= What you are asked to do =
Whenever a line below includes "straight", add it to the tally, then give the total and nothing more.

○ ○ ○ ○ ○ ○ ○

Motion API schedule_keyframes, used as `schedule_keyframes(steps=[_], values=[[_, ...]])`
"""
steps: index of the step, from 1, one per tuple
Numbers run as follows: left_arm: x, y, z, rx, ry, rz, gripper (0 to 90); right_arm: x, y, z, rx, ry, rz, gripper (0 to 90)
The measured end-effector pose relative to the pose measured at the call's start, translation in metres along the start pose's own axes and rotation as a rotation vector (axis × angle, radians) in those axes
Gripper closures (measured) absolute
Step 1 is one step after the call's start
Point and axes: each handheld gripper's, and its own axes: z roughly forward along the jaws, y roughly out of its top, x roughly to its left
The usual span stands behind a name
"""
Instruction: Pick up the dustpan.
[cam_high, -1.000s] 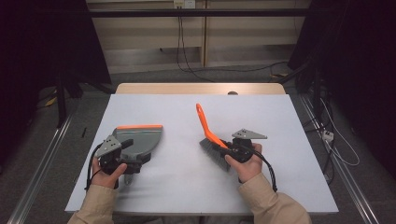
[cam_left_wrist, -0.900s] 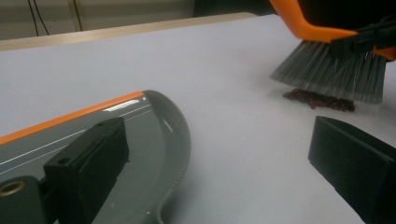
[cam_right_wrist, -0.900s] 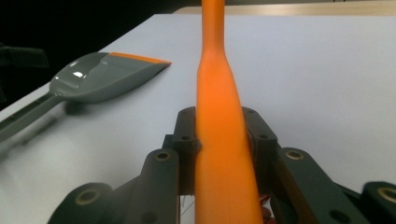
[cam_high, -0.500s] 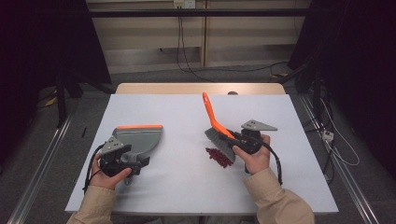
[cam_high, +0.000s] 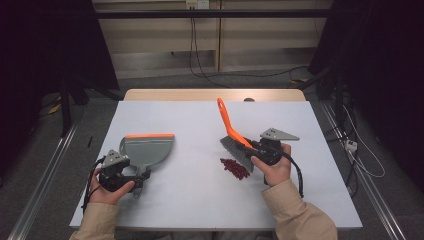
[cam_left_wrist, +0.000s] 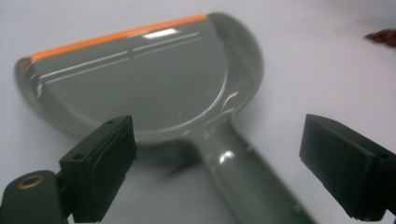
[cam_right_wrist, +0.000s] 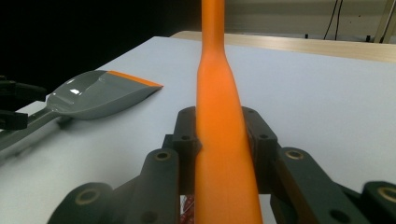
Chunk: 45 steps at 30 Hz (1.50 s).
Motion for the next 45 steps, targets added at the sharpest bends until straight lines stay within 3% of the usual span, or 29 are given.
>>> schedule_keyframes(steps=[2, 6, 11, 13, 15, 18, 22, 24, 26, 29, 35, 40, 45], values=[[0.002, -0.003, -0.001, 0.023, 0.031, 0.006, 10.7, 0.000, -0.001, 0.000, 0.000, 0.000, 0.000, 71.3], [0.007, -0.006, -0.005, 0.035, 0.052, -0.016, 10.2, 0.000, -0.002, 0.000, 0.005, 0.000, -0.005, 71.4], [0.017, -0.007, -0.009, 0.055, 0.081, -0.061, 12.1, -0.001, -0.002, -0.002, -0.002, -0.001, -0.001, 71.4], [0.021, -0.007, -0.009, 0.061, 0.098, -0.067, 17.5, -0.001, -0.002, -0.002, -0.005, -0.002, 0.001, 71.4], [0.021, -0.004, -0.006, 0.068, 0.071, -0.053, 28.5, -0.001, -0.002, -0.002, -0.004, -0.004, 0.002, 71.4], [0.015, 0.003, 0.006, 0.115, 0.051, -0.038, 36.5, -0.001, -0.002, -0.002, -0.001, -0.007, -0.003, 71.4], [0.009, 0.009, 0.028, 0.187, 0.079, -0.034, 46.2, -0.002, -0.002, -0.002, -0.003, -0.009, -0.001, 71.4], [0.006, 0.012, 0.030, 0.199, 0.117, -0.014, 49.8, -0.002, -0.002, -0.004, -0.003, -0.011, -0.001, 71.4], [0.008, 0.013, 0.030, 0.200, 0.088, -0.015, 63.6, -0.004, -0.003, -0.005, -0.005, -0.012, 0.005, 71.3], [0.010, 0.015, 0.030, 0.208, 0.071, 0.000, 64.0, -0.007, -0.005, -0.006, -0.004, -0.022, 0.010, 71.3], [0.007, 0.021, 0.018, 0.192, -0.030, 0.045, 64.1, -0.011, -0.005, -0.013, -0.019, -0.032, 0.014, 71.3], [-0.005, 0.026, 0.009, 0.181, -0.115, 0.113, 64.1, -0.013, -0.006, -0.017, -0.022, -0.042, 0.016, 71.4], [-0.018, 0.027, 0.007, 0.192, -0.170, 0.179, 64.1, -0.012, -0.006, -0.017, -0.022, -0.048, 0.011, 71.4]])
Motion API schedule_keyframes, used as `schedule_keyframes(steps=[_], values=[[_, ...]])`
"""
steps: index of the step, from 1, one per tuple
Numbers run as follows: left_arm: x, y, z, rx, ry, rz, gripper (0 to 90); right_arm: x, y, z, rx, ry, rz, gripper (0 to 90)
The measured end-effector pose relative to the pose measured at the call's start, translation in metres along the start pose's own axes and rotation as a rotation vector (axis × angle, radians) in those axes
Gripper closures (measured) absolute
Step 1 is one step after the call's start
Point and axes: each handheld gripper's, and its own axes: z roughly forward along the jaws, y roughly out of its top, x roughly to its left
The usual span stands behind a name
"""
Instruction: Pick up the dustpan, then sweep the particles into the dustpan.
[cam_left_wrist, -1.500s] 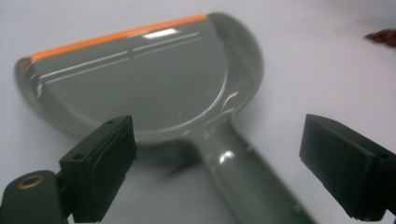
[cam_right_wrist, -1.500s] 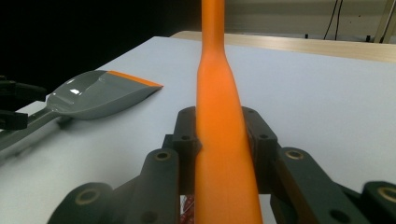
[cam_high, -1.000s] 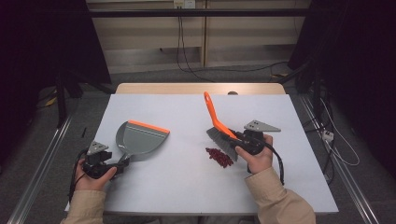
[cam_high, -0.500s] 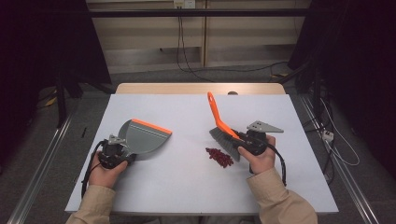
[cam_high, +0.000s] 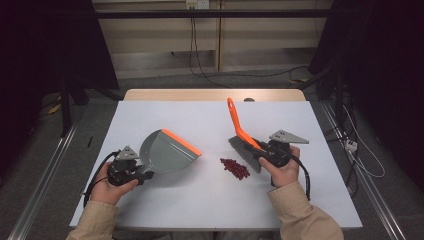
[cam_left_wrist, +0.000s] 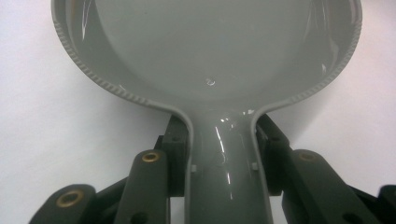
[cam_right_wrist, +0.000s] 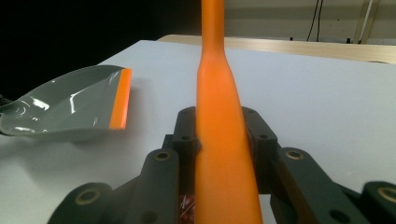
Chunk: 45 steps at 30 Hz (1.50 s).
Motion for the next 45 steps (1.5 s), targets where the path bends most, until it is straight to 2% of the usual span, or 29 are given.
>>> schedule_keyframes(steps=[6, 14, 22, 23, 25, 27, 28, 29, 32, 33, 34, 35, 36, 37, 38, 39, 40, 41, 42, 45], values=[[-0.011, 0.002, 0.000, 0.005, -0.061, 0.056, 64.1, 0.000, -0.001, 0.000, 0.005, -0.014, -0.013, 71.4], [-0.023, 0.003, 0.002, 0.036, -0.095, 0.119, 64.1, -0.003, -0.001, -0.001, 0.003, -0.034, -0.017, 71.4], [-0.039, 0.006, 0.010, 0.074, -0.154, 0.178, 64.0, -0.006, -0.003, 0.001, 0.012, -0.064, -0.026, 71.4], [-0.042, 0.007, 0.011, 0.087, -0.138, 0.191, 64.0, -0.007, -0.003, 0.000, 0.012, -0.067, -0.030, 71.4], [-0.045, 0.008, 0.015, 0.095, -0.170, 0.204, 64.0, -0.008, -0.004, 0.001, 0.013, -0.075, -0.032, 71.4], [-0.049, 0.008, 0.019, 0.097, -0.176, 0.202, 64.0, -0.009, -0.005, 0.002, 0.023, -0.082, -0.038, 71.4], [-0.050, 0.009, 0.020, 0.110, -0.180, 0.222, 64.0, -0.010, -0.006, 0.003, 0.024, -0.086, -0.039, 71.4], [-0.052, 0.009, 0.022, 0.101, -0.185, 0.208, 64.0, -0.011, -0.007, 0.005, 0.024, -0.089, -0.038, 71.4], [-0.057, 0.010, 0.027, 0.108, -0.193, 0.214, 64.0, -0.012, -0.008, 0.007, 0.028, -0.104, -0.045, 71.4], [-0.056, 0.012, 0.027, 0.139, -0.177, 0.268, 64.0, -0.013, -0.008, 0.008, 0.031, -0.109, -0.049, 71.4], [-0.063, 0.010, 0.031, 0.072, -0.185, 0.170, 64.0, -0.014, -0.009, 0.009, 0.034, -0.115, -0.051, 71.4], [-0.059, 0.013, 0.029, 0.122, -0.184, 0.240, 64.0, -0.014, -0.010, 0.010, 0.037, -0.121, -0.056, 71.4], [-0.058, 0.014, 0.029, 0.123, -0.191, 0.249, 64.0, -0.015, -0.011, 0.011, 0.038, -0.128, -0.063, 71.4], [-0.059, 0.014, 0.030, 0.118, -0.195, 0.238, 63.9, -0.016, -0.012, 0.012, 0.042, -0.132, -0.065, 71.4], [-0.059, 0.016, 0.031, 0.131, -0.197, 0.269, 63.9, -0.017, -0.013, 0.013, 0.046, -0.136, -0.072, 71.3], [-0.059, 0.016, 0.031, 0.138, -0.198, 0.284, 63.9, -0.018, -0.014, 0.014, 0.052, -0.141, -0.073, 71.4], [-0.061, 0.017, 0.032, 0.134, -0.205, 0.277, 63.9, -0.019, -0.015, 0.015, 0.054, -0.145, -0.082, 71.4], [-0.064, 0.016, 0.034, 0.119, -0.209, 0.243, 63.9, -0.019, -0.016, 0.016, 0.059, -0.144, -0.081, 71.3], [-0.062, 0.018, 0.033, 0.146, -0.201, 0.294, 63.9, -0.018, -0.018, 0.016, 0.064, -0.145, -0.083, 71.3], [-0.063, 0.019, 0.035, 0.145, -0.221, 0.287, 63.9, -0.017, -0.020, 0.016, 0.071, -0.144, -0.104, 71.2]])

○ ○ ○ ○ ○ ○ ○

= Solution below =
2